Go through the data below. List every line that holds the word "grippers".

____________

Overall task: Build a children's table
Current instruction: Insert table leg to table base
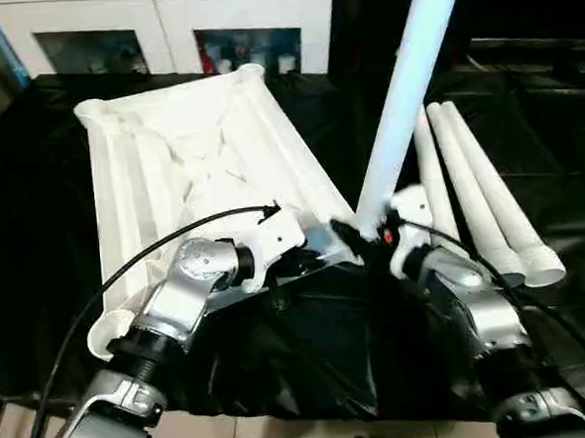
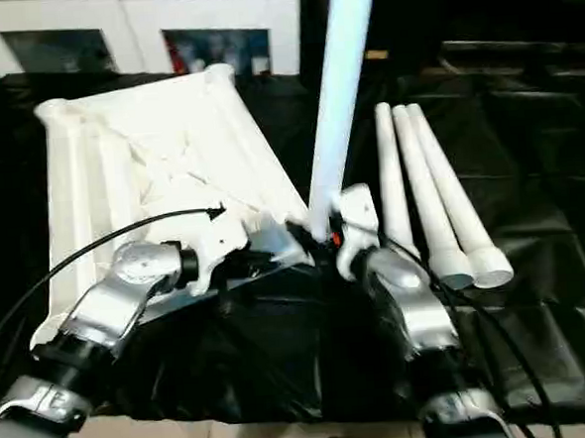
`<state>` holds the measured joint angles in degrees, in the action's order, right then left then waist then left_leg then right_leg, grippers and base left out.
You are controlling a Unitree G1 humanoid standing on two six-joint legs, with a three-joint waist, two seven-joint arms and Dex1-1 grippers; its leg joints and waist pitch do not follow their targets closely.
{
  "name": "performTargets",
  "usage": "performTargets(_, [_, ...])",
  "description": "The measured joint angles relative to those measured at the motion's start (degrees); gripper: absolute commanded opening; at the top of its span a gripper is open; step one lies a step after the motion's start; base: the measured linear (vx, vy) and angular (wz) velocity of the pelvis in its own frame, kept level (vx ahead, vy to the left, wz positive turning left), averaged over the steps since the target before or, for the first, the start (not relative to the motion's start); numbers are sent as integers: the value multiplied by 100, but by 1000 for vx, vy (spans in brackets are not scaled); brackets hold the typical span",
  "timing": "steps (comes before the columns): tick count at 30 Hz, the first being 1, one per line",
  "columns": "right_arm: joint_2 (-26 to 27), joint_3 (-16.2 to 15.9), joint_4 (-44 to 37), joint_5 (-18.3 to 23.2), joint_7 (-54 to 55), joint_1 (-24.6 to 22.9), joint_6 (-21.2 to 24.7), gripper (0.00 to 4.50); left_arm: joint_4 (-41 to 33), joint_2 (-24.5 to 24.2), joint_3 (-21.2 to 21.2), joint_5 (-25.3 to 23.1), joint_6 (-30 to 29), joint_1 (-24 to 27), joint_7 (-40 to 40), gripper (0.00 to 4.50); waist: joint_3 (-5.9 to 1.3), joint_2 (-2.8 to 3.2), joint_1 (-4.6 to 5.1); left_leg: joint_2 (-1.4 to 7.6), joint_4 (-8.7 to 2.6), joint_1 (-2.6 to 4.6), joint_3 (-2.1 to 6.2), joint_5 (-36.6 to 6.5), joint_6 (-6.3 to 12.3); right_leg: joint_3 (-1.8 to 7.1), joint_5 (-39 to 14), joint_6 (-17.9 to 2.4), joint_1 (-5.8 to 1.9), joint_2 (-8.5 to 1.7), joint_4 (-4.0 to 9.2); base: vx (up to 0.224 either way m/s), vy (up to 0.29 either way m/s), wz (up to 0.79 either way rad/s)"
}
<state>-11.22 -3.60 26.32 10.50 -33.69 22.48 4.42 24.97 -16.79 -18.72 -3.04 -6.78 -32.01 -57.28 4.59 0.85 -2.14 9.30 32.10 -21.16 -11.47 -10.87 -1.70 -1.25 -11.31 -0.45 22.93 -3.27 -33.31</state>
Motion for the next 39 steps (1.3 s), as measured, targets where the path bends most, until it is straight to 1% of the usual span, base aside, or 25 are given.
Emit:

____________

- **Output of the exercise**:
`<state>` holds the measured joint angles in degrees, in the action's order, right then left then waist then left_leg then right_leg, grippers and base left out.
You are controlling a Unitree G1 humanoid standing on two six-joint legs, with a three-joint waist, two seven-joint arms and Dex1-1 grippers; its leg joints and waist pitch do not follow their targets closely.

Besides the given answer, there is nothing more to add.